Why have your cat desexed (spayed)?
Unwanted kittens can be an emotional and financial burden. They as well add to the already enormous problem of stray animals. Every year, thousands of unwanted pets are euthanised in shelters across Australia. Stray cats also present a public health risk from diseases spread by animal droppings. Medical services treat hundreds of bite cases every year, many caused by strays. It is every pet owner’s responsibility to ensure their pet does not add to these problems.
What if I keep my cat at home?
Queens ‘on heat’ attract a surprising number of interested members of the opposite sex, commonly leading to pregnancy, catfights, disturbed nights for owners, and irate neighbours.
The risk of uterine infections in cats that aren’t desexed is high and increases with age. These infections are often serious and potentially fatal. Mammary tumour incidence later in life is much lower in cats desexed before puberty.
When is it best to have your cat spayed?
Generally, it is considered best done before puberty (approximately six months of age), although the operation can be done at a later age.
How do I get my cat desexed?
For elective (non-urgent) surgery, please book in advance (one to two days notice is preferred). Your cat should be fasted prior to surgery. Give a light meal and remove all food and water overnight. Allow no food or water on the day of surgery.
Desexing involves intra-abdominal surgery performed under a general anaesthetic and sterile conditions in the operating theatre. An outline of the procedure follows:
A general anaesthetic is given by intravenous injection. Surgical staff monitor the depth of anaesthesia at all times during the operation.
Premedication – is a sedative injection to relieve anxiety and relax the patient for anaesthesia
Anaesthetic – is administered by intravenous injection and maintenance of anaesthesia by inhalation of anaesthetic gases
Skin preparation – clip and three-stage scrub of skin to produce a sterile site for surgery.
1. site draped with sterile linen drapes
2. incisions through the skin, subcutaneous tissue, abdominal wall and lining
3. location and cutting of left and right ovarian ligaments
4. clamping and ligation (tying off) of ovarian arteries and veins
5. the body of the uterus clamped and ligated along with the uterine arteries and veins just in
front of the cervix. Both the ovaries and the entire uterus are then removed
6. the abdominal wall muscles and subcutaneous tissue sutured closed
7. all internal sutures are of an absorbable material so that they slowly ‘dissolve’ over the weeks following surgery once healing has occurred
8. skin incision sutured together with a non-absorbable suture material.

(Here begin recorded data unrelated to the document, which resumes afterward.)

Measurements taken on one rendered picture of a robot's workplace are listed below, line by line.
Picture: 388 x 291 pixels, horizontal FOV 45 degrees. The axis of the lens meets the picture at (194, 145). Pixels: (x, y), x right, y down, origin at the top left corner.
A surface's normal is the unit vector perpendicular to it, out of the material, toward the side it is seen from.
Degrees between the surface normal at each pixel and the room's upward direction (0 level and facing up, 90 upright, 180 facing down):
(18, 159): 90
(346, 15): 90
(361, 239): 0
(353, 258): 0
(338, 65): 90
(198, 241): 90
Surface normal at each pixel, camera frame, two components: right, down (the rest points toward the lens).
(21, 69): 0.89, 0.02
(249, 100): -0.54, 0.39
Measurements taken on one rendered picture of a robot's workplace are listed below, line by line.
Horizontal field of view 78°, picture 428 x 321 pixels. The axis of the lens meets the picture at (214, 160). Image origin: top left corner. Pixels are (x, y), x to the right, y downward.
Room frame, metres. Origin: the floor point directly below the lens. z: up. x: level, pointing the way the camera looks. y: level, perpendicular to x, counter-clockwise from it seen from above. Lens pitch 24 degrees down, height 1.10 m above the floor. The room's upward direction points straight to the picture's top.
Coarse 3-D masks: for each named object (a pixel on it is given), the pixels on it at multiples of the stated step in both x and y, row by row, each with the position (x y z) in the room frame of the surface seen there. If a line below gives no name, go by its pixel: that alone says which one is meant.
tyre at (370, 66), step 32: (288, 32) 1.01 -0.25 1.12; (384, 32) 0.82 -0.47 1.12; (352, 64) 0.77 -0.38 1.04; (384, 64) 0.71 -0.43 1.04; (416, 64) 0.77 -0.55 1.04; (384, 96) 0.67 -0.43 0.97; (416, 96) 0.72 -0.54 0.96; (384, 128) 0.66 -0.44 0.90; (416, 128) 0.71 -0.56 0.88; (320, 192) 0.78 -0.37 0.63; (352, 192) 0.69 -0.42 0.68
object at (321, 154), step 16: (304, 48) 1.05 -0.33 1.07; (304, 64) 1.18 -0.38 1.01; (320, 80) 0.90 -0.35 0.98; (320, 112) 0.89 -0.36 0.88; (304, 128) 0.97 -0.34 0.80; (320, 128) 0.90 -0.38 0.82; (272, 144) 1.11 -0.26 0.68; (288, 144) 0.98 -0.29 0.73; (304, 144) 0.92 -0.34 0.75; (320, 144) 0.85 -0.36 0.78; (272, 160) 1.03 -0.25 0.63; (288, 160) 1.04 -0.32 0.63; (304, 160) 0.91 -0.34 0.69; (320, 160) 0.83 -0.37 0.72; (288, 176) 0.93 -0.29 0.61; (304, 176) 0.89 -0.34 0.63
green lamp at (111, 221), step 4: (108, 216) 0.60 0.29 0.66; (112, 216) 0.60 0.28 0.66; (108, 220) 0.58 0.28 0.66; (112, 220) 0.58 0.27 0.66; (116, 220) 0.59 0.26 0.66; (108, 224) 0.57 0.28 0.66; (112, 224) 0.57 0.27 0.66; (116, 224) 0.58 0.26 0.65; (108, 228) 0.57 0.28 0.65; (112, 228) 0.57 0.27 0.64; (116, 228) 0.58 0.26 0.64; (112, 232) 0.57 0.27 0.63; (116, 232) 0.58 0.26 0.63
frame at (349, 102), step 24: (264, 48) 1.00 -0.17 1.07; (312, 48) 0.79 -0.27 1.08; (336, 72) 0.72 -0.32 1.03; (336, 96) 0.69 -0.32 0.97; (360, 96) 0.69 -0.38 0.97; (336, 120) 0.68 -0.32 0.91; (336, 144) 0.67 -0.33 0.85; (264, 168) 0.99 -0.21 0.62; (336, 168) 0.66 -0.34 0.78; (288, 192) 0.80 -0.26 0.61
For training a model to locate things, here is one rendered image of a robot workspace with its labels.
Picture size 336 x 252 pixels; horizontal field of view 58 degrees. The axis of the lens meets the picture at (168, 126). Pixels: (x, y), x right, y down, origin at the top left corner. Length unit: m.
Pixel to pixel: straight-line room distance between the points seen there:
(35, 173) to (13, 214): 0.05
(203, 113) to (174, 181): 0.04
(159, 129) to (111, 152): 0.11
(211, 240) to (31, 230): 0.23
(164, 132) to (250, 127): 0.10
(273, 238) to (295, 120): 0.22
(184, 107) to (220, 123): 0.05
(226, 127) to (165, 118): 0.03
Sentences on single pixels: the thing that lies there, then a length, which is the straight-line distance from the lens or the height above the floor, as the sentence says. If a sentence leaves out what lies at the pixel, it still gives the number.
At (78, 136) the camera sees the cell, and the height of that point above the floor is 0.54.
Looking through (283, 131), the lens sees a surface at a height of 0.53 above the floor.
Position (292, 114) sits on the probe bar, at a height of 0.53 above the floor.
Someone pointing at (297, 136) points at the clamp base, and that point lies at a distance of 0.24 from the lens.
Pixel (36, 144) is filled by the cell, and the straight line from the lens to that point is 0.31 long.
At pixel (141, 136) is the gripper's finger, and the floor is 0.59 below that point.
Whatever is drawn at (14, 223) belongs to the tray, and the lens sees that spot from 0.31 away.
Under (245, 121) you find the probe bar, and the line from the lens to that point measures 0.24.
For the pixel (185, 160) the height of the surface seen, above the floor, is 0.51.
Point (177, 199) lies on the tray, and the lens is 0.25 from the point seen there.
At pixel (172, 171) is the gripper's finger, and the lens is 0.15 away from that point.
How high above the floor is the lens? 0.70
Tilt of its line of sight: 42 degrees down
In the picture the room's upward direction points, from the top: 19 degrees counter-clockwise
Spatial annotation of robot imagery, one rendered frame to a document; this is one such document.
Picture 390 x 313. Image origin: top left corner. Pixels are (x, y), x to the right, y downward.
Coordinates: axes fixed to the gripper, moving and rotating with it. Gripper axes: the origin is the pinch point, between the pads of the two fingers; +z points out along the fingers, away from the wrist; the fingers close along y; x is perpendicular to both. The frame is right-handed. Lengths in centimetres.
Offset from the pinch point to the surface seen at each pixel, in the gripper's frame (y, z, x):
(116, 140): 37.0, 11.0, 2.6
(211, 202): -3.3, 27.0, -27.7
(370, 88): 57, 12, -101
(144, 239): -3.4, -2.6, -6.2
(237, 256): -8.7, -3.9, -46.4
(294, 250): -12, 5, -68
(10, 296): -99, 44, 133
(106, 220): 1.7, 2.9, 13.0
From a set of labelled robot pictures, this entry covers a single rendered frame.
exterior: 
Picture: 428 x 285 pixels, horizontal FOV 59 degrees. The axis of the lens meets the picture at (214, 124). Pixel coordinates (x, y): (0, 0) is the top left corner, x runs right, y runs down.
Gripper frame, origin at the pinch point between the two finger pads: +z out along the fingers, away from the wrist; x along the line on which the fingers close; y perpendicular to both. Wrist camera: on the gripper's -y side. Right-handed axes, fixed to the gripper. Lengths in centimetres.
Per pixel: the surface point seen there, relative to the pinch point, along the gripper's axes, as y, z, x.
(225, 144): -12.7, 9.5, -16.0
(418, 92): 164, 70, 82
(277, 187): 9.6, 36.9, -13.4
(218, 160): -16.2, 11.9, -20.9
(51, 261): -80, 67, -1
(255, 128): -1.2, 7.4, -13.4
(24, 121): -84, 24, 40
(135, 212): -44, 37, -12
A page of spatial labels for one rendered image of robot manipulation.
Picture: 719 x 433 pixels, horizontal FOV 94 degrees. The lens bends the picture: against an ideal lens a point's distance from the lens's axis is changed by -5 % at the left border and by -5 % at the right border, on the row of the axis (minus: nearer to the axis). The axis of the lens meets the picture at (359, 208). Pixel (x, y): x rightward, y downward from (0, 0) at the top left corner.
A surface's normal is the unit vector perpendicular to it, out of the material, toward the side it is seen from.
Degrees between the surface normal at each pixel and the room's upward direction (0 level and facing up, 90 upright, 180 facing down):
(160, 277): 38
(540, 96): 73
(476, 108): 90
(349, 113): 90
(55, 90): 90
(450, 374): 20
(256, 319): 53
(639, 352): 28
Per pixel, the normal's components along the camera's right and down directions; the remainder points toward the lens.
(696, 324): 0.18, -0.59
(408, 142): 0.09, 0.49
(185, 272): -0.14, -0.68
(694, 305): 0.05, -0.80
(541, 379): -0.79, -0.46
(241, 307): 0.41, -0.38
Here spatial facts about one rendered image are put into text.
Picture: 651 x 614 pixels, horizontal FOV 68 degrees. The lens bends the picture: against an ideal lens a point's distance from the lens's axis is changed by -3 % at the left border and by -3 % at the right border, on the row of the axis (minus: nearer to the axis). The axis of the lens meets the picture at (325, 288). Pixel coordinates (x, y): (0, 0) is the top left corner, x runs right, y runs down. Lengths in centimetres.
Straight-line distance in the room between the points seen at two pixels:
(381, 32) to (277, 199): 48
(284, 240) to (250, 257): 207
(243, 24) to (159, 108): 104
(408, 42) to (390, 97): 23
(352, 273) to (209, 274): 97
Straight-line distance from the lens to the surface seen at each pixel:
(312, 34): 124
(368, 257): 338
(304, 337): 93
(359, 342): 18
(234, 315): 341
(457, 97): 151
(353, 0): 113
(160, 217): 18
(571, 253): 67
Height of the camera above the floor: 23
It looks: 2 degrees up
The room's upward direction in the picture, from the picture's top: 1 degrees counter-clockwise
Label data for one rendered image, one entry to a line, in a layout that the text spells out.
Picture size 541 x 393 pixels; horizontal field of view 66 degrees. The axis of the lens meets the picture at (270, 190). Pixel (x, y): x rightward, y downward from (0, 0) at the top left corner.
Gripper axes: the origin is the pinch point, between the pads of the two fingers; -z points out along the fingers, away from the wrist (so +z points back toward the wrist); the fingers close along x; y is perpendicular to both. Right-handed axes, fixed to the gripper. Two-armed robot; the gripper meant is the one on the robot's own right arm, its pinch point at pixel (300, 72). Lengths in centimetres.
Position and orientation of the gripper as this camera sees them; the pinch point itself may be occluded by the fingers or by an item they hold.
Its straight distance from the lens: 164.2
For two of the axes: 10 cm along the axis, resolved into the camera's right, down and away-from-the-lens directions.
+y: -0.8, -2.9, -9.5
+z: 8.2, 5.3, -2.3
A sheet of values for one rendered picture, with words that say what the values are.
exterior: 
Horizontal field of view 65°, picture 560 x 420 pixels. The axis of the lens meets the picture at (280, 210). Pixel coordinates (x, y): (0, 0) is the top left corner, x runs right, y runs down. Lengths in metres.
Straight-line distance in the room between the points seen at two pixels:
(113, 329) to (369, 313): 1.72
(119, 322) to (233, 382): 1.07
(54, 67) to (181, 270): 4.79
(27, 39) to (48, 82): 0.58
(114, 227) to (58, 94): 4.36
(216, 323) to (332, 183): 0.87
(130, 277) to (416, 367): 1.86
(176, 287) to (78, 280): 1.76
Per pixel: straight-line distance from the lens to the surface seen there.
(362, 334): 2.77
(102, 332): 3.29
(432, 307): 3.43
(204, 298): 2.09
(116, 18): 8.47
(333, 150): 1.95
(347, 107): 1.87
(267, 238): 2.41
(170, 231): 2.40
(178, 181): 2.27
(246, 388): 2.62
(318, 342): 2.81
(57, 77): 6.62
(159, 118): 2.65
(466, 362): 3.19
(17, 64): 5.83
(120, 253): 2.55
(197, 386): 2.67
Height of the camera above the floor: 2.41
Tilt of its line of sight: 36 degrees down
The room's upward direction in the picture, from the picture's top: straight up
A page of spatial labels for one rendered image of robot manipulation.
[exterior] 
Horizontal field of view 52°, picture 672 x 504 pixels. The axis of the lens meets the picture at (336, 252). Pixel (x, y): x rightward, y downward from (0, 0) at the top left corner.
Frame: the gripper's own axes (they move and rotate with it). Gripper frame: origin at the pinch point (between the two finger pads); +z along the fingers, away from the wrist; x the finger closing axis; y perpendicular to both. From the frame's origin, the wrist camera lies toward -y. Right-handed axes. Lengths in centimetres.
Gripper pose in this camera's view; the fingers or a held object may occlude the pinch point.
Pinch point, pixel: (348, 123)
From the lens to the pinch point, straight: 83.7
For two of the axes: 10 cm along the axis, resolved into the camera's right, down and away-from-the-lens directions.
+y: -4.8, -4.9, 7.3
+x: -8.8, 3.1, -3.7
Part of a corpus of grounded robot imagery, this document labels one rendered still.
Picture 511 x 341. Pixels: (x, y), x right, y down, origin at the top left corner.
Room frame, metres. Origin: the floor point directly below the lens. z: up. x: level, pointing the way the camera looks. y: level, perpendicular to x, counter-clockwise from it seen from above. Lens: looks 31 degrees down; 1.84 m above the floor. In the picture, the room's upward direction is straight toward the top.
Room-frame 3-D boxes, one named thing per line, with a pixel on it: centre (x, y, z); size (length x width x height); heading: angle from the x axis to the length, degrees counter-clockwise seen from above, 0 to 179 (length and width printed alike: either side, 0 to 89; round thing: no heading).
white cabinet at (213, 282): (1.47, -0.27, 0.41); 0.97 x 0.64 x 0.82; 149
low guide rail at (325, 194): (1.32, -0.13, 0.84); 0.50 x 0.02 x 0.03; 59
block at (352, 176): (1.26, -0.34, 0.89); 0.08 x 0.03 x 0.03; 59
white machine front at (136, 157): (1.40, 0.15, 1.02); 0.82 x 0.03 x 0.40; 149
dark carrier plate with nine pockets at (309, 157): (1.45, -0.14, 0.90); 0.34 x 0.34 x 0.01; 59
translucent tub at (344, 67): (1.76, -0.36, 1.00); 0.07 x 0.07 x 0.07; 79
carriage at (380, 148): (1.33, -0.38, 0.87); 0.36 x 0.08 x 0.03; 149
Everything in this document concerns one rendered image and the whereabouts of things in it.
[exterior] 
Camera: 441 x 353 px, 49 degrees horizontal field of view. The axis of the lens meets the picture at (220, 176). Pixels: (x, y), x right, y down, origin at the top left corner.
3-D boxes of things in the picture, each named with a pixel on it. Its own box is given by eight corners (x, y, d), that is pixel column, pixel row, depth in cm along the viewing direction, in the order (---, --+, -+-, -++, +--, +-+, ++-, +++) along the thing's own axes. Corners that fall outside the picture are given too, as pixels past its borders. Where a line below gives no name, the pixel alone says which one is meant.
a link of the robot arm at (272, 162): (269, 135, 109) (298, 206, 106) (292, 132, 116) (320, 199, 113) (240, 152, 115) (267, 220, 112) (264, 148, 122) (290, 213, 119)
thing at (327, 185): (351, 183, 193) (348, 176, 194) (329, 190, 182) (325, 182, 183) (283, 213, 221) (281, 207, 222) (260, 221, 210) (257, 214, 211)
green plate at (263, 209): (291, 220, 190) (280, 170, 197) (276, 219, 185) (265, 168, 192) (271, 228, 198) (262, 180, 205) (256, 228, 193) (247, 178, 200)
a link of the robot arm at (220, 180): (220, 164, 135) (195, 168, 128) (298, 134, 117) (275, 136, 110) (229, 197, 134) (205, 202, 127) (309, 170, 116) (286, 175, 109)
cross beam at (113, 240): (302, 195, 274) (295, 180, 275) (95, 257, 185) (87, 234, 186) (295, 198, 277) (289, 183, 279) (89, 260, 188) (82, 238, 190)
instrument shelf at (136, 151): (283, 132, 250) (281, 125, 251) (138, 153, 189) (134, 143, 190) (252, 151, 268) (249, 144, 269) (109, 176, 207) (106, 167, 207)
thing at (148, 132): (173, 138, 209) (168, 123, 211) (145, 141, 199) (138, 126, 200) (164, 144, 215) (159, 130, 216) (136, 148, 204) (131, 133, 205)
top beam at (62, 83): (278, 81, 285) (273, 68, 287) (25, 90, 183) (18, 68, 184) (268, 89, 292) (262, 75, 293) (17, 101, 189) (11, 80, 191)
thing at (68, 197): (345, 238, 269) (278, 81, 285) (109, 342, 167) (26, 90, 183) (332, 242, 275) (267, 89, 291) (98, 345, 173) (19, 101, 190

All patients are carefully observed until they wake from the anaesthetic. They are then allowed to quietly ‘sleep off’ the after effects of the anaesthetic. Time taken to do this varies considerably between patients. Patients are discharged when it is safe for them to leave the hospital.
After Care at home
Strict confinement is recommended on going home. Running, jumping, and vigorous exercise is not advised.
Please check the wound daily for discharges, swelling or missing sutures. Please do not bath your cat until the sutures have been removed.
A brief visit to the surgery during consulting hours is required to have the sutures removed. There’s no charge for this visit. Suture removal is usually done 10 days after the operation, but the veterinarian may specify otherwise at the time of discharge.
How much does desexing cost?
The basic fee set (usually quoted by telephone enquiries) is dependent on your cat’s age and condition. Prices may increase if the patient is ‘on heat’, overweight, exceptionally large or has borne several litters. Please ask the vet for an estimate of fees on admission.
Fees are kept as low as possible to encourage desexing of pets. Consultation and theatre fees are usually not charged for desexing, and hospitalisation is provided free.